Book Review: Made From Scratch

Made from Scratch (and bread)I have been wanting to read Jenna Woginrich’s book, Made from Scratch, for a while now.  Our library didn’t have it, but when I got a gift certificate to Amazon, it was on its way.

Woginrich’s subtitle, ‘Discovering the Pleasures of a Handmade Life,’ was what originally drew me to the volume.  Those of you who have been reading this for a while know I enjoy making things by hand and have, over the years, made more and more stuff that way.  I haven’t bought bread in ages (save one emergency loaf six months ago), I rarely buy cookies (only the occasional Joe Joe’s!), and I like to sew.  a lot.  I’ve also gotten better at repairing sewn goods that I’ve bought, and grown my own veggies. I see what Jenna is after in her book, and I get it.

Woginrich provides lots of examples of her hit and miss homesteading out in Idaho.  I appreciate her honesty, and it helps remind a novice urbanite (or, suburbanite, now) like myself that homesteading is hard work.  Sure, sometimes I dream of a little flock of chickens laying eggs for me and a hive of bees to fertilize my plants and provide me with honey, but it’s a pretty romantic dream.  Starting those projects, as Woginrich learned, and maintaining them are hard work.  She divulges the real heartbreak she’s had in the process, but is always encouraging.  So maybe I will get a beehive someday.  But it won’t be soon.

Woginrich was very enthusiastic about bread baking.  I remember the thrill of making my first loaf of bread, and noticing just how much better it was than anything I’d bought in the store.  Dear readers have seen me make many, many loaves of bread on this blog, some with better success than others.  Woginrich provides a fairly fool-proof recipe for country white bread, which, having not made it in ages, I eagerly assembled.  It has great structure and holds up well for several days; you don’t get a lot of crumbling, which is often the case with homemade wheat breads.  It lacks a little bit in the flavor department, but adding a little more salt and swapping in butter for veggie oil might do the trick.  As it is, though, it makes excellent french toast and is a great vehicle for peanut butter.

Woginrich has written an easy read with a nice little index section.  It might be enough to get me to buy my own banjo…
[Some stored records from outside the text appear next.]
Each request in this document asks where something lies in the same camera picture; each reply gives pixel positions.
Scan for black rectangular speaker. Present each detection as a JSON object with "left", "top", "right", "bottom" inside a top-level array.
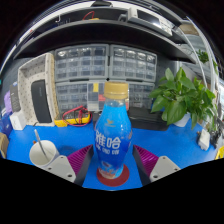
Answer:
[{"left": 30, "top": 79, "right": 53, "bottom": 124}]

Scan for clear organizer box, coloured parts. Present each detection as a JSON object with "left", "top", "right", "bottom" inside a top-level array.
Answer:
[{"left": 87, "top": 81, "right": 108, "bottom": 113}]

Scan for white mug with brown handle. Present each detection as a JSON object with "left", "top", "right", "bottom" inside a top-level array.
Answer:
[{"left": 28, "top": 139, "right": 61, "bottom": 169}]

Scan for black wall shelf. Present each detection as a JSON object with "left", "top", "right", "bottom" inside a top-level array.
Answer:
[{"left": 13, "top": 19, "right": 198, "bottom": 64}]

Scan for white perforated tray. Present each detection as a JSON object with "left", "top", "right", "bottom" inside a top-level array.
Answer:
[{"left": 17, "top": 52, "right": 58, "bottom": 128}]

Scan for yellow multimeter with red leads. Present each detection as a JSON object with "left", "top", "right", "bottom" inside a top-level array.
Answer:
[{"left": 54, "top": 104, "right": 94, "bottom": 128}]

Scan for white shelf rack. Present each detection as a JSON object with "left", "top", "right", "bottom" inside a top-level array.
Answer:
[{"left": 176, "top": 19, "right": 224, "bottom": 128}]

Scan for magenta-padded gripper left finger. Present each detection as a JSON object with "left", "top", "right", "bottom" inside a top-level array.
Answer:
[{"left": 44, "top": 144, "right": 95, "bottom": 187}]

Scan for black flat case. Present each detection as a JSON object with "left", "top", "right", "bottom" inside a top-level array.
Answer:
[{"left": 128, "top": 107, "right": 170, "bottom": 132}]

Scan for black rounded case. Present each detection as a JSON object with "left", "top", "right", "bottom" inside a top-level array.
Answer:
[{"left": 90, "top": 0, "right": 113, "bottom": 8}]

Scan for blue drink bottle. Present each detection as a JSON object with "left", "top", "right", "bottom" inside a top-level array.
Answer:
[{"left": 94, "top": 81, "right": 134, "bottom": 180}]

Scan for metal spoon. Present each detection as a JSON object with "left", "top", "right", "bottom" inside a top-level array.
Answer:
[{"left": 33, "top": 128, "right": 49, "bottom": 161}]

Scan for dark grey flat box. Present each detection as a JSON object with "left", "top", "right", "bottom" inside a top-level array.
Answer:
[{"left": 9, "top": 82, "right": 22, "bottom": 114}]

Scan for blue carton box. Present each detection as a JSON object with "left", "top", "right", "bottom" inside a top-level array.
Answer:
[{"left": 0, "top": 114, "right": 14, "bottom": 138}]

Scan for grey oscilloscope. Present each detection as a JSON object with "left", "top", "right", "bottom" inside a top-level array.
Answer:
[{"left": 126, "top": 6, "right": 174, "bottom": 37}]

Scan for white power adapter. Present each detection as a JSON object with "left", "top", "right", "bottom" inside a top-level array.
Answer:
[{"left": 197, "top": 128, "right": 212, "bottom": 152}]

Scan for green potted plant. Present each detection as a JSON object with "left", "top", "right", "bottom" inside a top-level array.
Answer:
[{"left": 148, "top": 66, "right": 218, "bottom": 131}]

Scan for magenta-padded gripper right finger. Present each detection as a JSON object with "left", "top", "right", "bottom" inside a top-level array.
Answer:
[{"left": 132, "top": 145, "right": 182, "bottom": 187}]

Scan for flat round red coaster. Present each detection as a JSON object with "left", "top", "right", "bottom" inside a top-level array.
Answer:
[{"left": 96, "top": 163, "right": 131, "bottom": 188}]

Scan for yellow meter with red leads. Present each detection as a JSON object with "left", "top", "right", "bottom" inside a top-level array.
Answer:
[{"left": 81, "top": 10, "right": 101, "bottom": 22}]

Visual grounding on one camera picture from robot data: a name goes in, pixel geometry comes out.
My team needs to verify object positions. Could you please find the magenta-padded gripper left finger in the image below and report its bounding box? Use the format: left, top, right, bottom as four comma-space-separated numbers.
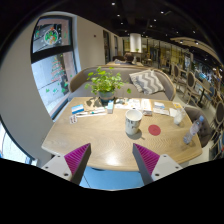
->
41, 143, 92, 185

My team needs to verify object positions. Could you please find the grey upholstered sofa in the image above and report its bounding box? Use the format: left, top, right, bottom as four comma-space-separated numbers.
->
68, 64, 177, 102

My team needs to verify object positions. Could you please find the small light blue box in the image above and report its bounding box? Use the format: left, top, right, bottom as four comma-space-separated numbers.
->
106, 100, 115, 115

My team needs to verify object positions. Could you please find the cream tissue box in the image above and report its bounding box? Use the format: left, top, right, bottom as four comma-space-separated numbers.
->
140, 98, 154, 117

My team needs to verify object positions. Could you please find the window with colourful stickers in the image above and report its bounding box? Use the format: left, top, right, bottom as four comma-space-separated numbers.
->
30, 14, 78, 119

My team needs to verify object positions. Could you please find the flat round red coaster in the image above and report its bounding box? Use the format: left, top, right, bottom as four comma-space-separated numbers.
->
147, 124, 162, 137

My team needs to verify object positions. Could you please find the white paper with pen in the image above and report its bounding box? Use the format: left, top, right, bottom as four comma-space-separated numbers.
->
75, 107, 108, 118

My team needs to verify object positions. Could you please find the white printed leaflet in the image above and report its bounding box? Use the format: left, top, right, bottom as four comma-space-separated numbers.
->
114, 97, 143, 111

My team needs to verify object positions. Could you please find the blue white card box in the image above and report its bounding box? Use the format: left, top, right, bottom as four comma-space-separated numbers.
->
71, 104, 85, 115

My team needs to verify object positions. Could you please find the group of dining chairs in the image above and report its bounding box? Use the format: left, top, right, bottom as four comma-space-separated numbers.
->
169, 61, 224, 158

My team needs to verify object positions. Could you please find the white printed mug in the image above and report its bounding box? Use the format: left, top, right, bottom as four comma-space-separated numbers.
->
124, 108, 144, 136

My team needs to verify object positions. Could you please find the white printed booklet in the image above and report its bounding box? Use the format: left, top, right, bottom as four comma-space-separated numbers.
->
153, 101, 170, 116

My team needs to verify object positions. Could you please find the grey tufted armchair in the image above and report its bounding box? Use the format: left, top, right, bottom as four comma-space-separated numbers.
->
183, 105, 213, 148

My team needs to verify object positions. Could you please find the group of ceiling lights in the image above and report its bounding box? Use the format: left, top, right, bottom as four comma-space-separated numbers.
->
109, 1, 201, 44

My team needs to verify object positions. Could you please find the green potted plant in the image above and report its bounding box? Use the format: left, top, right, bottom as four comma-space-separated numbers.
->
84, 66, 133, 104

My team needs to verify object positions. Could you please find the person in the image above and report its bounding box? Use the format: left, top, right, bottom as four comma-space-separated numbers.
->
114, 52, 136, 65

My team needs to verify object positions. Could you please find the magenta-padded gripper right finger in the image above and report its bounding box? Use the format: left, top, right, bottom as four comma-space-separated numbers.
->
132, 143, 184, 186

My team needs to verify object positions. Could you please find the grey white chevron cushion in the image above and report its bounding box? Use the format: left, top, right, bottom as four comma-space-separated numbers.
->
128, 69, 166, 96
Published in:  on November 6, 2009 at 2:12 pm Leave a Comment

Working with leftovers

As a rule I prefer to eat leftovers over sandwiches or anything else for lunch.  Sometimes, though, leftovers are kind of odds and ends–a bit of chicken, half a zucchini, whatever.  On Saturday night, rather than order pizza, we worked with what we had in the fridge and cabinets to make dinner.  This isn’t anywhere near ‘pantry eating’ as Molly at mommycoddle has done (that’s intense–a whole week without shopping), but it got us through the evening.  Course, then we spent all of Sunday visiting and had to order the pizza that night, but better that than take-out two nights in a row.
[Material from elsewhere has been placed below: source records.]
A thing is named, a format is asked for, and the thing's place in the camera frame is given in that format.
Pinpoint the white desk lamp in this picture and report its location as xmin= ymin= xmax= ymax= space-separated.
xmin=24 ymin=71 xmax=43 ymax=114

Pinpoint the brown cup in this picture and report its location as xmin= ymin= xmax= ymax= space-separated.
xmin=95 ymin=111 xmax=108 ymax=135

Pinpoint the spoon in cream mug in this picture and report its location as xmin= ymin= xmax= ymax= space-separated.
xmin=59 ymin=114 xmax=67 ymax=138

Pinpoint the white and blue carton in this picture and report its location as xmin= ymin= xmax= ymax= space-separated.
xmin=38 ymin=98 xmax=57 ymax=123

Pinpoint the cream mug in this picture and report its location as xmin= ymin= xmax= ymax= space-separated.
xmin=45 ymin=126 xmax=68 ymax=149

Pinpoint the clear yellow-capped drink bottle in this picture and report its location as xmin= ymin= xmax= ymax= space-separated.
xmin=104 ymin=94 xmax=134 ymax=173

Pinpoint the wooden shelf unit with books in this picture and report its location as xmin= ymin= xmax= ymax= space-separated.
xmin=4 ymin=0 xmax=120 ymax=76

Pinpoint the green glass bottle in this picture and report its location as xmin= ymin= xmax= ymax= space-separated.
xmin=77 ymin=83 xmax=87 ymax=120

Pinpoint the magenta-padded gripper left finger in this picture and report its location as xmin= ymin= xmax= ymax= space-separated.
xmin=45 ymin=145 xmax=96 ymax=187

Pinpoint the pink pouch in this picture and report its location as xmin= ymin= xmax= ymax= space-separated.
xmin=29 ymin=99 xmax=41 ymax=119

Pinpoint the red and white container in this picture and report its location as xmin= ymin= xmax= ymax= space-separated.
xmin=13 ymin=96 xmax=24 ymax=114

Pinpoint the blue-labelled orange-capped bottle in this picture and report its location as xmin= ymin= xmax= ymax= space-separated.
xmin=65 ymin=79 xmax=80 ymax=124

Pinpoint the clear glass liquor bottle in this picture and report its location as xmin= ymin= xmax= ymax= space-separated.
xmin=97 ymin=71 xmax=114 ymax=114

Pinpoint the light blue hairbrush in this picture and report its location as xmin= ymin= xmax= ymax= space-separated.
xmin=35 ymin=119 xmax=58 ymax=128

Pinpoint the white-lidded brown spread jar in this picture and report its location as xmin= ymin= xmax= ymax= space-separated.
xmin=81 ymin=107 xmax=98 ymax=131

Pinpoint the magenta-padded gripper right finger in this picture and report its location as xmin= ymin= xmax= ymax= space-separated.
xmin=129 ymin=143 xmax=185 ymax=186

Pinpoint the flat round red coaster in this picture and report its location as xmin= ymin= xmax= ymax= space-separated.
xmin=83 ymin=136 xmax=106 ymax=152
On this particular occasion, this is what we had handy:  half a cooked chicken breast from a previous night’s dinner; some carrots; onions and garlic; some leftover wine from dinner a few days before; half-and-half and butter; and the usual array of spices/oils.  Oh, and frozen peas.  Plus we had a quarter-box of spaghetti and a little less of linguine.  See where this went?  We boiled the water and cooked the pasta; in the meantime we sauteed half a thinly sliced onion in olive oil, adding some garlic, diced carrots, and eventually peas, adding wine to the pan and swirling in some cream (1/4 cup, I’d guess?), a sprinkle of dried basil, and salt and pepper.  The chicken was added, diced, near the end to just warm through.  Pasta was then tossed into the pot, tossed around.  Bowls were topped with plenty of grated parmesan.
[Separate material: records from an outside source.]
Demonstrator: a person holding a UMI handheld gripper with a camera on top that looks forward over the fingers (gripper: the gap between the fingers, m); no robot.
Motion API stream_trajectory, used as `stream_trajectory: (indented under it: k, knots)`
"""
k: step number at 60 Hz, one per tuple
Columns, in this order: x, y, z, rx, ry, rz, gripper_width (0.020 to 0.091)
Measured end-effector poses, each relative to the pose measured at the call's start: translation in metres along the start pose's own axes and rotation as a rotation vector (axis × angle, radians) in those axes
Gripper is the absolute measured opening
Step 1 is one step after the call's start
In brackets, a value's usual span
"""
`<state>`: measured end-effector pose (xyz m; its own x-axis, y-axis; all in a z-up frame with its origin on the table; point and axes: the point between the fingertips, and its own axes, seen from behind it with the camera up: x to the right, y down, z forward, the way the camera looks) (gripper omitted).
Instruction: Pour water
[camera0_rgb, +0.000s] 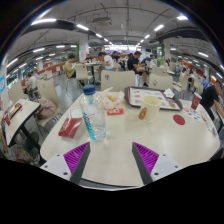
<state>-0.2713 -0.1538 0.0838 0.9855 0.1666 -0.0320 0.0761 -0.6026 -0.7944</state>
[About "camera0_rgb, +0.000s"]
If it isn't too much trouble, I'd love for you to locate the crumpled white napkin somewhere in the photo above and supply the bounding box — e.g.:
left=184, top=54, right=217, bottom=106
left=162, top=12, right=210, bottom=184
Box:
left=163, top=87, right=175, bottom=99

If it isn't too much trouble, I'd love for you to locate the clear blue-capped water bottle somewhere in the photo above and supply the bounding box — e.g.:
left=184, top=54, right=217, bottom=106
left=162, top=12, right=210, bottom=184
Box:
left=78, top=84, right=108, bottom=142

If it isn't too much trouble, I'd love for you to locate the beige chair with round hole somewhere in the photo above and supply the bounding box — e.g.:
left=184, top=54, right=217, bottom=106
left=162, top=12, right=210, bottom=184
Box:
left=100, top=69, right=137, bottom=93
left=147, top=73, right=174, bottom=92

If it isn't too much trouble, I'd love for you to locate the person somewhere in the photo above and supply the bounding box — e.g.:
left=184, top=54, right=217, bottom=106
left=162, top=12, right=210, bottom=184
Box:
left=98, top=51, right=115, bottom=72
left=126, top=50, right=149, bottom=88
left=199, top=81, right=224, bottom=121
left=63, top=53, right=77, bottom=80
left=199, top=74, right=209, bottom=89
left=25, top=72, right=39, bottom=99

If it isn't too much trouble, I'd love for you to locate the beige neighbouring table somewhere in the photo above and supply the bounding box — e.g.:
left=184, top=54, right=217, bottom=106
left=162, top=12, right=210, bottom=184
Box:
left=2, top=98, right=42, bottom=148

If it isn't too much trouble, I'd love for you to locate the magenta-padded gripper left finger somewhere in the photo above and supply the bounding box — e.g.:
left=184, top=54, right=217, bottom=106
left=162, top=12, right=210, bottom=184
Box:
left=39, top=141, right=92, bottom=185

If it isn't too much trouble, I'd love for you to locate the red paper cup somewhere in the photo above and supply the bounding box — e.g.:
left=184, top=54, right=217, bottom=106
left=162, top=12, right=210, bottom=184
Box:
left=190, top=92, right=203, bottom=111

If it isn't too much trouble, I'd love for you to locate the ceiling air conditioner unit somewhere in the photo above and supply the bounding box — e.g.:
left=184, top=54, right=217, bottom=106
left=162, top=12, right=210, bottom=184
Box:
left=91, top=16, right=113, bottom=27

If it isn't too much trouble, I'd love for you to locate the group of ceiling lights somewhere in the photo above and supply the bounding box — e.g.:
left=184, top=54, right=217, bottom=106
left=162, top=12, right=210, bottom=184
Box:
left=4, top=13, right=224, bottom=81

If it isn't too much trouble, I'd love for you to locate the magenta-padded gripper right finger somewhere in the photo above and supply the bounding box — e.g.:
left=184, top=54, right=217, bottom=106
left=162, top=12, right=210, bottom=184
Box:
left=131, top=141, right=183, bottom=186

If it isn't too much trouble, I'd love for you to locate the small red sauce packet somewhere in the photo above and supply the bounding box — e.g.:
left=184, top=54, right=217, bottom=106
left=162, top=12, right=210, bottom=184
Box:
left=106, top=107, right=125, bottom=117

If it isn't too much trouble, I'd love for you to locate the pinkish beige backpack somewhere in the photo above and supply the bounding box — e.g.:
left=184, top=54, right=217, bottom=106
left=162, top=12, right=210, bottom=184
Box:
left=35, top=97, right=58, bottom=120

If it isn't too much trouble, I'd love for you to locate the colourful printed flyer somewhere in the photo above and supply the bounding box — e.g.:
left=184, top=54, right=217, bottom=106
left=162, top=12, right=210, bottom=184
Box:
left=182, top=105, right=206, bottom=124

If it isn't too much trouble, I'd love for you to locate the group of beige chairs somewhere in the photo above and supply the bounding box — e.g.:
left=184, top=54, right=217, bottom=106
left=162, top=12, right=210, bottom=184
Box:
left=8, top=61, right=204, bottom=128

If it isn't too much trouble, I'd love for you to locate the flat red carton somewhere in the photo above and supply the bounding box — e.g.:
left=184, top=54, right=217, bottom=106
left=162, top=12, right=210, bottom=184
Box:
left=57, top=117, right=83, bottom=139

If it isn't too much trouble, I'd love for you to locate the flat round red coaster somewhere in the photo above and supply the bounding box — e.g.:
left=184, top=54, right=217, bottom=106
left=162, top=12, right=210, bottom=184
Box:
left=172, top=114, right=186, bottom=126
Some people are terrified of this style of cooking, as I guess they lack the confidence to just pull stuff out of cabinets and call it dinner.  Some folks feel they need a recipe or risk messing up a pile of ingredients.  Working with what you have, though, is a skill worth cultivating and a confidence worth working on.  Once you have it, you eliminate the problem of throwing away a lot of leftover bits, can make dinner on the fly, and save money (I, being cheap, think that’s the best part).  Heck, if there had been more to work with I’d have done it again on Sunday.  The lesson, I guess, is that sometimes when you think you’re all out of food, if you look around, you’ll find out otherwise.

Published in:  on June 22, 2009 at 12:57 pm Comments (2)

NYT: Home Canning on the rise!

For those of you who know me or who have been following this blog a while, you know that I like to can things. I’m good at canning applesauce; jam, well, that’s a project I’ll try again this summer. For a long time information on home canning was a little scarce and a little staid, but with the rise of people really questioning what they eat, where it comes from, and how it was made, preserving your own food is becoming popular. Here’s a link to the New York Times’ article today that gets into the subject in some detail, noting that it’s part of a trend including baking your own bread. I have a loaf about to go in the oven myself, and I made some mozzarella an hour ago. Course I just ate a Hebrew National hot dog, a handful of Lays chips, and a Vlasic pickle for lunch, but I can’t change everything at once!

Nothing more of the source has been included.